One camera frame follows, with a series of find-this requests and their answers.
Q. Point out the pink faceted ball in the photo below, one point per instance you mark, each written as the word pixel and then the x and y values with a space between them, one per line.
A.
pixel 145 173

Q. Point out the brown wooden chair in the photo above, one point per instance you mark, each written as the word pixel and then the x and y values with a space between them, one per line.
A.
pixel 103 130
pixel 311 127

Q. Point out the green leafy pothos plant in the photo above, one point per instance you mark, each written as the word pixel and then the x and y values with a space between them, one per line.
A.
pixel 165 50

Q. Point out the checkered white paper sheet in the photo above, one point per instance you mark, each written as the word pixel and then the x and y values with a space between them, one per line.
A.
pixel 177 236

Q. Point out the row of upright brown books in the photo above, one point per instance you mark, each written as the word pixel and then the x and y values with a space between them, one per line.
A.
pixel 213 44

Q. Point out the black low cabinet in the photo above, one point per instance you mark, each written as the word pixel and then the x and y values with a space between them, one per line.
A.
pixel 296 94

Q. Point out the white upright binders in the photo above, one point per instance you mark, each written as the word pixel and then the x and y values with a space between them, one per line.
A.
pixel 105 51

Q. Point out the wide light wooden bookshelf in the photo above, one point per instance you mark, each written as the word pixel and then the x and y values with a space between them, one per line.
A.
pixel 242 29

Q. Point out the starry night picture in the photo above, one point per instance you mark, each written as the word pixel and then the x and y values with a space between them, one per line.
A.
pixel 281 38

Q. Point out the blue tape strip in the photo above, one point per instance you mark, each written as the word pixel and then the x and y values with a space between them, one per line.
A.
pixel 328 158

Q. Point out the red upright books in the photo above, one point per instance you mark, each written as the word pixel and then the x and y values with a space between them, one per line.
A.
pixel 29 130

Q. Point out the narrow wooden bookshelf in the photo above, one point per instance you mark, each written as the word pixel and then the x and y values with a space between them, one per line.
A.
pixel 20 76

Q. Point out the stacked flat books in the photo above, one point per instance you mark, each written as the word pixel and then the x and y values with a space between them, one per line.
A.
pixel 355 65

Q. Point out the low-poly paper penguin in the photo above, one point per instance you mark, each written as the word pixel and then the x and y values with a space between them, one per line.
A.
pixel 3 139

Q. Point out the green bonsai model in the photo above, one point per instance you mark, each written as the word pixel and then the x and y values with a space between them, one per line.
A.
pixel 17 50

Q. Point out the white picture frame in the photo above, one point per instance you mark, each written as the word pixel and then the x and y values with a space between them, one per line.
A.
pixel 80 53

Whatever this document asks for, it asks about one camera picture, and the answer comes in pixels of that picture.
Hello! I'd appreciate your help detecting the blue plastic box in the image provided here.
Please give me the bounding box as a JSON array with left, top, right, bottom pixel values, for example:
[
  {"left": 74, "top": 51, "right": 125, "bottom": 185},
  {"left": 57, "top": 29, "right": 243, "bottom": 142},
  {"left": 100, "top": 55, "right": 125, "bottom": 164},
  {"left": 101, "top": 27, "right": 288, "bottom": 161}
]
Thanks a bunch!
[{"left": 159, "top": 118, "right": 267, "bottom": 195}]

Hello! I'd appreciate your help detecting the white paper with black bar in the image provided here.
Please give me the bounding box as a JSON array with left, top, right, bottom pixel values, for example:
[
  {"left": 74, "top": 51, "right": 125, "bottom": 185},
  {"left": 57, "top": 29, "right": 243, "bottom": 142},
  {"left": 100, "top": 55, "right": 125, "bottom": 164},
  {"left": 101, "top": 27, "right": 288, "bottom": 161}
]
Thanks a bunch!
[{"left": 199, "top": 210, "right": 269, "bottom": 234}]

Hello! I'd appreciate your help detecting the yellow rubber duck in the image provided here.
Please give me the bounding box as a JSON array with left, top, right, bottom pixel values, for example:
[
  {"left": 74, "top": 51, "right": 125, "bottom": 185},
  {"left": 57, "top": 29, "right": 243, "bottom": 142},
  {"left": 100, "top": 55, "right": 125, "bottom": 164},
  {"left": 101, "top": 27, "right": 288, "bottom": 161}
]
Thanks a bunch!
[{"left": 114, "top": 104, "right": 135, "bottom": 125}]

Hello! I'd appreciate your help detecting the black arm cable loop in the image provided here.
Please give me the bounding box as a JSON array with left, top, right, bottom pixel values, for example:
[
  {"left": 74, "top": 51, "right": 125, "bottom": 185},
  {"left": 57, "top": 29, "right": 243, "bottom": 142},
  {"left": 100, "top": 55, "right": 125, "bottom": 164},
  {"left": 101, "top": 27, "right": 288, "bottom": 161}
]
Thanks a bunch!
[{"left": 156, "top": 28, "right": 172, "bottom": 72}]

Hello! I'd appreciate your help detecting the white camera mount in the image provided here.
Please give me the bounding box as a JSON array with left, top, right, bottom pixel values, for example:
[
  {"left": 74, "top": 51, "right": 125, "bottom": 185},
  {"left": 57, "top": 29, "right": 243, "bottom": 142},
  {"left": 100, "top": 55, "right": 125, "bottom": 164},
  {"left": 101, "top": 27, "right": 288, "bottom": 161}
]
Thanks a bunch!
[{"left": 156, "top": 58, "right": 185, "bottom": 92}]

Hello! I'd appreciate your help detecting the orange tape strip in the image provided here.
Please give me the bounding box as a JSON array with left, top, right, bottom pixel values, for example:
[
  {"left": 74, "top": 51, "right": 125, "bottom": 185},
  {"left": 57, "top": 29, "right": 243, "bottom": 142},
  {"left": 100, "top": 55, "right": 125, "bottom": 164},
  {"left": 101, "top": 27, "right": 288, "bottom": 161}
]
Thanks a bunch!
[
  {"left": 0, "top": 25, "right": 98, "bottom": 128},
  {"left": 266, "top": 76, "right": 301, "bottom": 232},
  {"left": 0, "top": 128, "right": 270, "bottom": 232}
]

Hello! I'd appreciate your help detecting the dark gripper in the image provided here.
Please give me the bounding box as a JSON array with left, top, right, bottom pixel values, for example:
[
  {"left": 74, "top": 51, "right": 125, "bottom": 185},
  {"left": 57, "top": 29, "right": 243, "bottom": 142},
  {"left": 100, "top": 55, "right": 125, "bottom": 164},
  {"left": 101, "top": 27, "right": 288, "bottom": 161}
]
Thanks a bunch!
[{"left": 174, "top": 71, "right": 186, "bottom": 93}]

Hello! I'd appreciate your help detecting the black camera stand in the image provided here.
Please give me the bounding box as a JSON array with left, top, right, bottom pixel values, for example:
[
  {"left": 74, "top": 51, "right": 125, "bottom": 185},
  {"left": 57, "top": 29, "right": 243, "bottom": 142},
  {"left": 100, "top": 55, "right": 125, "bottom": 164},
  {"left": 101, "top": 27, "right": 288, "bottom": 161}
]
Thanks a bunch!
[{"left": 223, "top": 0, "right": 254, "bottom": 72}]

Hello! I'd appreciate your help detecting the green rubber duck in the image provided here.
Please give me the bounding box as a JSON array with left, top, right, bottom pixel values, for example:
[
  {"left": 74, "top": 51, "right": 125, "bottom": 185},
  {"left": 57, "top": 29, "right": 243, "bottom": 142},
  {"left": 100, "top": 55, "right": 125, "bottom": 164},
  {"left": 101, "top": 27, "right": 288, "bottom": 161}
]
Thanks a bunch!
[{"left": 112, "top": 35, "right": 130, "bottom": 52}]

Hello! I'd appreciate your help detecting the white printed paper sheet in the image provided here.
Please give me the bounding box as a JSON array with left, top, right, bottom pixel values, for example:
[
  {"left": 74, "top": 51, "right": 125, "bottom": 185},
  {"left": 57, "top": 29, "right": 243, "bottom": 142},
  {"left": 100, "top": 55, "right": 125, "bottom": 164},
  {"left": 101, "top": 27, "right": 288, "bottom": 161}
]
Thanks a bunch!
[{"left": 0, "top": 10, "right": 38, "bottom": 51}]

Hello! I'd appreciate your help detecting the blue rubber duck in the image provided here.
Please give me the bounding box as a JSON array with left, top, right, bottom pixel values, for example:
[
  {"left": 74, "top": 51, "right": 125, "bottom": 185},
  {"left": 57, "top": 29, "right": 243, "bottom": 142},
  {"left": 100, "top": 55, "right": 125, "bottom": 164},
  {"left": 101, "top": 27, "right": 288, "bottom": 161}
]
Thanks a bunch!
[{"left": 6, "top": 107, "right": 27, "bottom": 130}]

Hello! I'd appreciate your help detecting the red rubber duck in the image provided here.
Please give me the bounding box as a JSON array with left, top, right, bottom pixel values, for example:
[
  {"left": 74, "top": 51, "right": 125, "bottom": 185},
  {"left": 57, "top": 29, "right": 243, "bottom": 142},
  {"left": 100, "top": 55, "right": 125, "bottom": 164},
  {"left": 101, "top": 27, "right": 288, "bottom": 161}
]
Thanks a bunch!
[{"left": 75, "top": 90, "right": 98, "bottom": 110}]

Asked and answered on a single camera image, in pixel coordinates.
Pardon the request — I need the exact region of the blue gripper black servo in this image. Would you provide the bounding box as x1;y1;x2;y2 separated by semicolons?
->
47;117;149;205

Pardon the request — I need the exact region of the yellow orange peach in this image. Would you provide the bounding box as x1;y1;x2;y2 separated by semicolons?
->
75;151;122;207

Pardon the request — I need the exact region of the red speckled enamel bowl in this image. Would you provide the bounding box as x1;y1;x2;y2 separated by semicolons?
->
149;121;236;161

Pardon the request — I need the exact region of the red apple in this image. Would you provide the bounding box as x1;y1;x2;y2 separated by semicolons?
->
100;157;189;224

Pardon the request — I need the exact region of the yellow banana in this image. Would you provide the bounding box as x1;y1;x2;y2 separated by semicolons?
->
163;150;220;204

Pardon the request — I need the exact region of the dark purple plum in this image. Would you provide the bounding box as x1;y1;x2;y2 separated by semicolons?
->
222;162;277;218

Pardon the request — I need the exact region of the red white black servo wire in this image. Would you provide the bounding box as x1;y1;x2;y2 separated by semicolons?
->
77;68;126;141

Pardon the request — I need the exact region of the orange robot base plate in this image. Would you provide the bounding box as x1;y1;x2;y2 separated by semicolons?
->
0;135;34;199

> [GOAL OF THE EXERCISE]:
Within the records, tally every line that contains the word "strip". Only the resulting number should be given.

> [OUTPUT OF THE EXERCISE]:
2